Scan the entries for lines with the word "microwave", then copy those lines.

Dataset records:
_ _ _ _ _ _ _

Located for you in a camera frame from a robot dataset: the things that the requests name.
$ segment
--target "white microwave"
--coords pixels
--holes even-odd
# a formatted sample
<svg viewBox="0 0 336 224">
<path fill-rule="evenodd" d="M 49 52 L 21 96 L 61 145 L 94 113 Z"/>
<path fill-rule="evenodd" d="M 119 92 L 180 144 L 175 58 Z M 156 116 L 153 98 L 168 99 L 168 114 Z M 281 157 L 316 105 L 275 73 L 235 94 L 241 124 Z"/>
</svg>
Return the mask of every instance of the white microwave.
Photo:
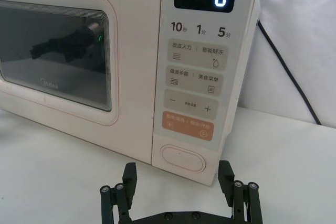
<svg viewBox="0 0 336 224">
<path fill-rule="evenodd" d="M 0 0 L 0 108 L 210 185 L 259 0 Z"/>
</svg>

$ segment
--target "oval button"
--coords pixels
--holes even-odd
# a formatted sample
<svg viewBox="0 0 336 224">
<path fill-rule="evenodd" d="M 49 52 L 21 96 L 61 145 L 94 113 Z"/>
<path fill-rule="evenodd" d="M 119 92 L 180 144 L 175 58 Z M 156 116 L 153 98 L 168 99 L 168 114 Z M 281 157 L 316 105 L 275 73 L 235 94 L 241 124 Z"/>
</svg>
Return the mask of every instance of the oval button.
<svg viewBox="0 0 336 224">
<path fill-rule="evenodd" d="M 205 161 L 200 154 L 173 145 L 163 146 L 160 152 L 162 158 L 171 165 L 192 172 L 202 172 L 205 169 Z"/>
</svg>

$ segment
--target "midea logo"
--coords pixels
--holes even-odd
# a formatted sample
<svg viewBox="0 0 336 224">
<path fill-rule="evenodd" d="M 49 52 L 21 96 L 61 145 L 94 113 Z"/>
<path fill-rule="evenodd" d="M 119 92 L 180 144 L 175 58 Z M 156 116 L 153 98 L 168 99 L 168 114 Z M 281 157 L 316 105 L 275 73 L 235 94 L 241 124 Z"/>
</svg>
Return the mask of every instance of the midea logo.
<svg viewBox="0 0 336 224">
<path fill-rule="evenodd" d="M 48 87 L 48 88 L 52 88 L 52 89 L 58 89 L 57 84 L 49 82 L 49 81 L 46 81 L 46 79 L 44 79 L 44 78 L 41 78 L 40 82 L 41 82 L 41 84 L 42 84 L 43 87 Z"/>
</svg>

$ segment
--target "white table surface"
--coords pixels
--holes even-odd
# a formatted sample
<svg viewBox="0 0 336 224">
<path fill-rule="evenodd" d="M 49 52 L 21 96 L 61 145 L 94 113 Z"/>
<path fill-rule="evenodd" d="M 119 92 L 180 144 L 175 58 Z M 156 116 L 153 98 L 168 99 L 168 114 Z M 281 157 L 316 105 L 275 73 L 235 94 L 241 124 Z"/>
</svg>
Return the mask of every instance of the white table surface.
<svg viewBox="0 0 336 224">
<path fill-rule="evenodd" d="M 335 149 L 336 129 L 238 109 L 223 159 L 236 179 L 259 184 L 264 223 L 334 223 Z M 121 182 L 132 161 L 0 111 L 0 223 L 101 223 L 99 188 Z M 193 210 L 230 216 L 217 180 L 207 187 L 136 164 L 131 218 Z"/>
</svg>

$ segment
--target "orange button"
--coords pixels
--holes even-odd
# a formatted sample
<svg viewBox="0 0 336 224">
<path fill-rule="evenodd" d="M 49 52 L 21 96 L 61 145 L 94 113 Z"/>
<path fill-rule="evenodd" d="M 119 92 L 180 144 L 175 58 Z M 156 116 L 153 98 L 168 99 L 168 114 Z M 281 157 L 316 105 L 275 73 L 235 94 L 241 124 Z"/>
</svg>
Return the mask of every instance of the orange button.
<svg viewBox="0 0 336 224">
<path fill-rule="evenodd" d="M 164 111 L 162 127 L 203 140 L 211 141 L 214 133 L 214 124 L 188 116 Z"/>
</svg>

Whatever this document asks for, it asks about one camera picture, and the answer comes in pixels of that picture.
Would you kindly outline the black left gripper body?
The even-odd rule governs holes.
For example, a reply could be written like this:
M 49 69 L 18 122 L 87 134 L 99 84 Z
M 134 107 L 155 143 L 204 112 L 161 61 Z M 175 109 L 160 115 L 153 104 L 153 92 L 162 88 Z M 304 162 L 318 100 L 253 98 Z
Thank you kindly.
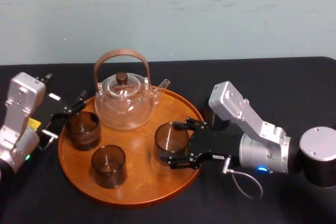
M 34 130 L 39 137 L 44 137 L 48 130 L 48 123 L 53 115 L 57 113 L 64 113 L 64 107 L 68 106 L 63 99 L 53 93 L 45 95 L 42 103 L 37 107 L 36 111 L 32 113 L 28 120 L 28 126 Z

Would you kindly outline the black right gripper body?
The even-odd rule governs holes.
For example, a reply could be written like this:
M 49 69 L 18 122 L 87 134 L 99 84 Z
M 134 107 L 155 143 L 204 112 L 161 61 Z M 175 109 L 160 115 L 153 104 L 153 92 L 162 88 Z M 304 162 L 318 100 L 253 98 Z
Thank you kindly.
M 187 161 L 191 166 L 200 166 L 206 161 L 222 161 L 230 157 L 232 165 L 239 166 L 239 148 L 242 136 L 241 130 L 198 129 L 190 138 Z

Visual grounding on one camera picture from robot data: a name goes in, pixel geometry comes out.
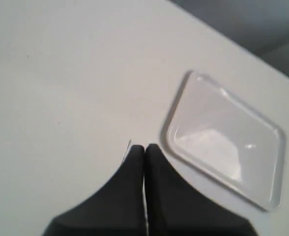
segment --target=white plastic tray
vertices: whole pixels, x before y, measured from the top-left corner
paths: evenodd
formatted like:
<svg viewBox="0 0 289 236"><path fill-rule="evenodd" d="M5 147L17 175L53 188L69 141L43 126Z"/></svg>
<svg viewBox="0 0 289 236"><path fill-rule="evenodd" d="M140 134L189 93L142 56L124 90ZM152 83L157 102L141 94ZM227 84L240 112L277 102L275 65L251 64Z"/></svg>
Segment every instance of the white plastic tray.
<svg viewBox="0 0 289 236"><path fill-rule="evenodd" d="M253 203L280 205L284 132L208 76L190 75L166 139L178 157Z"/></svg>

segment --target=black object
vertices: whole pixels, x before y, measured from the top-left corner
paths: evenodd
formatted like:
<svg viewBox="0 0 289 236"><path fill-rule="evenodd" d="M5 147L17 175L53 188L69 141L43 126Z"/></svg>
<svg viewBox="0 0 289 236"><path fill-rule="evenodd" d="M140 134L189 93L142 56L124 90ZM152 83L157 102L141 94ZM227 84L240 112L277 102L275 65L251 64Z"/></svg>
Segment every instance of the black object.
<svg viewBox="0 0 289 236"><path fill-rule="evenodd" d="M145 152L144 184L151 236L257 235L248 220L188 184L154 144Z"/></svg>
<svg viewBox="0 0 289 236"><path fill-rule="evenodd" d="M145 236L145 149L132 146L113 177L92 197L57 216L44 236Z"/></svg>

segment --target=white table
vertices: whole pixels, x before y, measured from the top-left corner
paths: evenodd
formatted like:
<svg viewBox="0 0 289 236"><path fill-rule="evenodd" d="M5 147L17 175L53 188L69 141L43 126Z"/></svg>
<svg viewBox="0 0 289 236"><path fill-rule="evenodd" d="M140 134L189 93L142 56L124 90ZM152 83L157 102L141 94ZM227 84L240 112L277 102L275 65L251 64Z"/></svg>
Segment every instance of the white table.
<svg viewBox="0 0 289 236"><path fill-rule="evenodd" d="M40 235L110 178L129 139L159 142L190 69L285 130L282 206L263 213L169 160L260 235L289 235L289 79L165 0L0 0L0 235Z"/></svg>

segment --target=table surface
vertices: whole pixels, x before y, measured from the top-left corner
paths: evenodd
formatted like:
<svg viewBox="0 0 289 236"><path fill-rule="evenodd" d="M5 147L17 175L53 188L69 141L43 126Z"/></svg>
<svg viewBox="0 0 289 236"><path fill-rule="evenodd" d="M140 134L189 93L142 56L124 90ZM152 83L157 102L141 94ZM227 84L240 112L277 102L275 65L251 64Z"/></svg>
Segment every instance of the table surface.
<svg viewBox="0 0 289 236"><path fill-rule="evenodd" d="M191 69L284 129L282 205L262 212L167 157L260 235L289 235L289 79L165 0L0 0L0 235L40 235L111 177L130 139L159 143Z"/></svg>

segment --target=white tray
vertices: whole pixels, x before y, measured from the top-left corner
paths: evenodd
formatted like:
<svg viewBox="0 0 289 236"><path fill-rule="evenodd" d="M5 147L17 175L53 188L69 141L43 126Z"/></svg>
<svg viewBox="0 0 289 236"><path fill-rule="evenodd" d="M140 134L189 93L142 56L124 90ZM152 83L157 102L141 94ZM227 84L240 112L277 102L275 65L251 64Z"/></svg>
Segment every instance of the white tray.
<svg viewBox="0 0 289 236"><path fill-rule="evenodd" d="M284 132L208 76L190 75L166 139L178 157L251 202L280 205Z"/></svg>

_ _ _ _ _ _ _

▶ **Exercise solution**
--target "white microwave"
Return the mask of every instance of the white microwave.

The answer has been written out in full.